#### [SUPPLIED MATERIAL]
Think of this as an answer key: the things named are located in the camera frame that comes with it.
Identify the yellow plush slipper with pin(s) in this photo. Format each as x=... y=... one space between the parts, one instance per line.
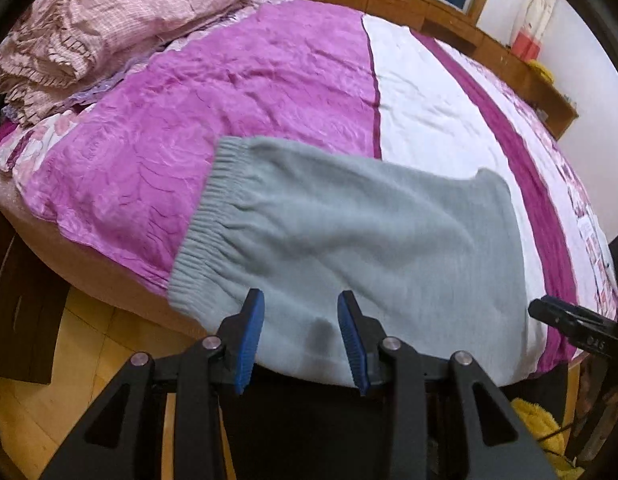
x=536 y=425

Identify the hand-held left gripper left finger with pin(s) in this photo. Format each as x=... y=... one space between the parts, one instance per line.
x=249 y=340

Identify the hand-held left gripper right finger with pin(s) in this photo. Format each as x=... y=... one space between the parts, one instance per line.
x=351 y=345

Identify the yellow cloth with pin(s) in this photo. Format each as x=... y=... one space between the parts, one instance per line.
x=541 y=70

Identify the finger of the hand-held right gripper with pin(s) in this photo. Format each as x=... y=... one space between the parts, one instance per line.
x=564 y=314

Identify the grey pants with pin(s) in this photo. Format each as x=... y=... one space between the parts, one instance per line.
x=364 y=240

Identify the purple striped bedspread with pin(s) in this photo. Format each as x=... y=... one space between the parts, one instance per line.
x=239 y=85

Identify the pink ruffled quilt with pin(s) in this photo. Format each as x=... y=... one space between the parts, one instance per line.
x=89 y=25

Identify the red and white bag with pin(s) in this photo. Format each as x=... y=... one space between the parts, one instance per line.
x=529 y=42

#### [TASK TO CARRY OUT]
From the first line to the last, repeat the material exactly, but drop the pictures.

#### [TASK ANSWER]
Think of this as an answer key: the things named are located in the camera frame that comes with it.
Identify the yellow plush slipper with pin(s) in this photo. Format each as x=... y=... one space between the parts, one instance per line.
x=536 y=425

Identify the hand-held left gripper left finger with pin(s) in this photo. Format each as x=... y=... one space between the parts, one instance per line.
x=249 y=340

Identify the hand-held left gripper right finger with pin(s) in this photo. Format each as x=... y=... one space between the parts, one instance per line.
x=351 y=345

Identify the yellow cloth with pin(s) in this photo. Format each as x=... y=... one space between the parts, one instance per line.
x=541 y=70

Identify the finger of the hand-held right gripper with pin(s) in this photo. Format each as x=... y=... one space between the parts, one instance per line.
x=564 y=314

Identify the grey pants with pin(s) in this photo. Format each as x=... y=... one space between the parts, one instance per line.
x=364 y=240

Identify the purple striped bedspread with pin(s) in this photo. Format each as x=... y=... one space between the parts, one instance per line.
x=239 y=85

Identify the pink ruffled quilt with pin(s) in this photo. Format each as x=... y=... one space between the parts, one instance per line.
x=89 y=25

Identify the red and white bag with pin(s) in this photo. Format each as x=... y=... one space between the parts, one instance per line.
x=529 y=42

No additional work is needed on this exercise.